__Aim of the task__: The entries below hold a line with "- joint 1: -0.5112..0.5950" and a line with "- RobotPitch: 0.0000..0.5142". Return those lines and all that lie between them, exactly and only.

(Entries taken from a collection)
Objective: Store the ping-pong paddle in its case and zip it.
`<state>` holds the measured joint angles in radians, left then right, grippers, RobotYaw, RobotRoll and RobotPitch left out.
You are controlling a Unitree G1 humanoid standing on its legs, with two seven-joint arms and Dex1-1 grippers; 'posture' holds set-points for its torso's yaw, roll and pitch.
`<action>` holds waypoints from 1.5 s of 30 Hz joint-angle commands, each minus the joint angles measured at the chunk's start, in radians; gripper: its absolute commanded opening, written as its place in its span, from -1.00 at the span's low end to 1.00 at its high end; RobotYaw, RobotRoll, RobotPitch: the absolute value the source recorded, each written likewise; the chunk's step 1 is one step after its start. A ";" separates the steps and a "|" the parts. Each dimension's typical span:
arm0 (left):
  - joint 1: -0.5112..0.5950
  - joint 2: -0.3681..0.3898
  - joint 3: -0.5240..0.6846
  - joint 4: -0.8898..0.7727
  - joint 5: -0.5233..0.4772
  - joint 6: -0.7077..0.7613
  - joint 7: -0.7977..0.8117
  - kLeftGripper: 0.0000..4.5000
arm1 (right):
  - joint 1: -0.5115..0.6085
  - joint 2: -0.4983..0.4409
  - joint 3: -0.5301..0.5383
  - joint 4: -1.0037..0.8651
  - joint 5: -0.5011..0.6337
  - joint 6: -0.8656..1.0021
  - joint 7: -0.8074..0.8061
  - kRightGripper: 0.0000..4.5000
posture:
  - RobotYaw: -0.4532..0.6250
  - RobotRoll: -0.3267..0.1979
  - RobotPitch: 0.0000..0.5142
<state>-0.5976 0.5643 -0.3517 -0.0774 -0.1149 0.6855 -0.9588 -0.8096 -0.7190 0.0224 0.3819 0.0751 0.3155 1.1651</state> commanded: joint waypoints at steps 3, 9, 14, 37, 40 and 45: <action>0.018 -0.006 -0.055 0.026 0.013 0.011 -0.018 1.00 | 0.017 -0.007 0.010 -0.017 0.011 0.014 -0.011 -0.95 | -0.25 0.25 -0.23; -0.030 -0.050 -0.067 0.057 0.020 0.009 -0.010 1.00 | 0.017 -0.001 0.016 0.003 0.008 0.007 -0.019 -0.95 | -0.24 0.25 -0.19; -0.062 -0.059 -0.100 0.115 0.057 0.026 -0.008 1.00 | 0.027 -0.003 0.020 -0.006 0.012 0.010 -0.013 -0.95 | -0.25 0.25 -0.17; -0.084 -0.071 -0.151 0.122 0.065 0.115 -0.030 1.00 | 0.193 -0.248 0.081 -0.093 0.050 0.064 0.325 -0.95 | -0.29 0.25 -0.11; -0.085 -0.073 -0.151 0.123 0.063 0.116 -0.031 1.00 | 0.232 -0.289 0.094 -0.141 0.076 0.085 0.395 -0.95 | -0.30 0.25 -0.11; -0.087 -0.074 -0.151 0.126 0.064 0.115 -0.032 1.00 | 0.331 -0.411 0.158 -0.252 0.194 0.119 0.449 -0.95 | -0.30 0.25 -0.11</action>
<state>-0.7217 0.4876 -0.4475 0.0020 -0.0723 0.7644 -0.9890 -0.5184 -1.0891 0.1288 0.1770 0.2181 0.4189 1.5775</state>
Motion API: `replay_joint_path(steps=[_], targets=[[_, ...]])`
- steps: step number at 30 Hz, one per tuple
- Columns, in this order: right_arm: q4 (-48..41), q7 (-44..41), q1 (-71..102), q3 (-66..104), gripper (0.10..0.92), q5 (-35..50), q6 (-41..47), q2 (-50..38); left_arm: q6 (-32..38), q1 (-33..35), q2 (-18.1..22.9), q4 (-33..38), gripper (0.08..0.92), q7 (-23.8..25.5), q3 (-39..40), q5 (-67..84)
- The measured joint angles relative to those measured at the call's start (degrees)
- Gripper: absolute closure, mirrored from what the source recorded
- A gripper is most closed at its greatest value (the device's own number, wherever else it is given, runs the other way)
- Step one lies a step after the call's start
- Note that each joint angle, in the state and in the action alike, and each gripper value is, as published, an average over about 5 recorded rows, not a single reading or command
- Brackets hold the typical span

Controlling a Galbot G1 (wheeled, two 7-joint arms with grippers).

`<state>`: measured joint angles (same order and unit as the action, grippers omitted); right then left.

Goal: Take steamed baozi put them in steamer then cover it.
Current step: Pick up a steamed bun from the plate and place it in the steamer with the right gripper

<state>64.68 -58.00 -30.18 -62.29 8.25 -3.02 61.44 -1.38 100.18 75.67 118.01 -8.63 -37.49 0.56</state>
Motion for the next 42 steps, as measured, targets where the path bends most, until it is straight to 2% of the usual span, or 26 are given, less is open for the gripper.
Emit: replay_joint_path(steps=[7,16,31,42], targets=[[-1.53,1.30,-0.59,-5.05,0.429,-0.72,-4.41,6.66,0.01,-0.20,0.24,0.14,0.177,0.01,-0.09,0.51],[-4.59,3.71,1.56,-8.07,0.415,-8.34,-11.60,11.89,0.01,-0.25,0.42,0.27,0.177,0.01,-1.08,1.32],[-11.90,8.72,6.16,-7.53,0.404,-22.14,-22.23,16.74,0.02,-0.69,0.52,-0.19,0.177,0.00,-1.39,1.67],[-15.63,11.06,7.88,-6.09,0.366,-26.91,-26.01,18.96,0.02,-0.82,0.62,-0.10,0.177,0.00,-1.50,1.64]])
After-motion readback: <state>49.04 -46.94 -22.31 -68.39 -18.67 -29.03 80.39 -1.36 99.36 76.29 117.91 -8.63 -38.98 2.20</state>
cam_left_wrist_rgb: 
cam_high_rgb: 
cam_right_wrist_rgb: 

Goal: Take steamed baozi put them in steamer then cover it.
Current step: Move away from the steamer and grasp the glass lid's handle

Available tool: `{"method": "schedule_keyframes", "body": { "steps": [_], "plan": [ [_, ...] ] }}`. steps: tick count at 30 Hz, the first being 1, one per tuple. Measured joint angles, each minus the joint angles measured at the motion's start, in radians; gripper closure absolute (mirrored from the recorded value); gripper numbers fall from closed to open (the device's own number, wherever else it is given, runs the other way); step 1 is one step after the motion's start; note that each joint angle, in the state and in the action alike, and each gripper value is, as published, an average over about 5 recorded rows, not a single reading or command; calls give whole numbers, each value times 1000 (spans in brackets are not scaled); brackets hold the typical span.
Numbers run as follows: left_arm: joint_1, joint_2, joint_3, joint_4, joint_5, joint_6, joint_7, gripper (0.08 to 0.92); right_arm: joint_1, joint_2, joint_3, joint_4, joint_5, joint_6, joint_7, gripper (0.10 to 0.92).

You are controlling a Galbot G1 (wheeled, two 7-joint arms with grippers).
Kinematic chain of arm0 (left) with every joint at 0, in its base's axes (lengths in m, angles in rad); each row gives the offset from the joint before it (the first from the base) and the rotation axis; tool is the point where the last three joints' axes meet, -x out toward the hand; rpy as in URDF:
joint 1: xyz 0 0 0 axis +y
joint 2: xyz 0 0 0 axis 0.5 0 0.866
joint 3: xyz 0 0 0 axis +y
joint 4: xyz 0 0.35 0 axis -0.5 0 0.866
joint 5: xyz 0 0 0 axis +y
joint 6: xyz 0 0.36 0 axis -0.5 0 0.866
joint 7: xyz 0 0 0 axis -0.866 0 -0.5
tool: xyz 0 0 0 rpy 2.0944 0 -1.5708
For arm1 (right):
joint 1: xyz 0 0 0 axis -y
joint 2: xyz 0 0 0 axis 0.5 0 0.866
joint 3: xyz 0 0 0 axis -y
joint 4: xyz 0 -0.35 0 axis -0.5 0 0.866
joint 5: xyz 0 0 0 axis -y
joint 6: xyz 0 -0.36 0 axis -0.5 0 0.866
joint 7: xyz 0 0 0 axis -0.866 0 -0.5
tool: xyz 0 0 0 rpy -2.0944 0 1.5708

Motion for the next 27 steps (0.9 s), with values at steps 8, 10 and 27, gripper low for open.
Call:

__Response area__:
  - joint 1: -0.5112..0.5950
  - joint 2: -0.3681..0.3898
  - joint 3: -0.5240..0.6846
  - joint 4: -0.8898..0.7727
  - joint 5: -0.5233..0.4772
  - joint 6: -0.7077..0.7613
  - joint 7: -0.7977..0.8117
  - kLeftGripper: 0.0000..4.5000
arm1 (right):
  - joint 1: -0.5115..0.6085
  - joint 2: -0.4983..0.4409
  - joint 3: -0.5301..0.5383
  - joint 4: -1.0037..0.8651
  - joint 5: -0.5011..0.6337
  - joint 6: -0.8656..1.0021
  - joint 7: -0.8074..0.8061
  - kRightGripper: 0.0000..4.5000
posture:
  - RobotYaw: -0.4532..0.6250
  - RobotRoll: -0.3267..0.1979
  - RobotPitch: 0.0000..0.5142

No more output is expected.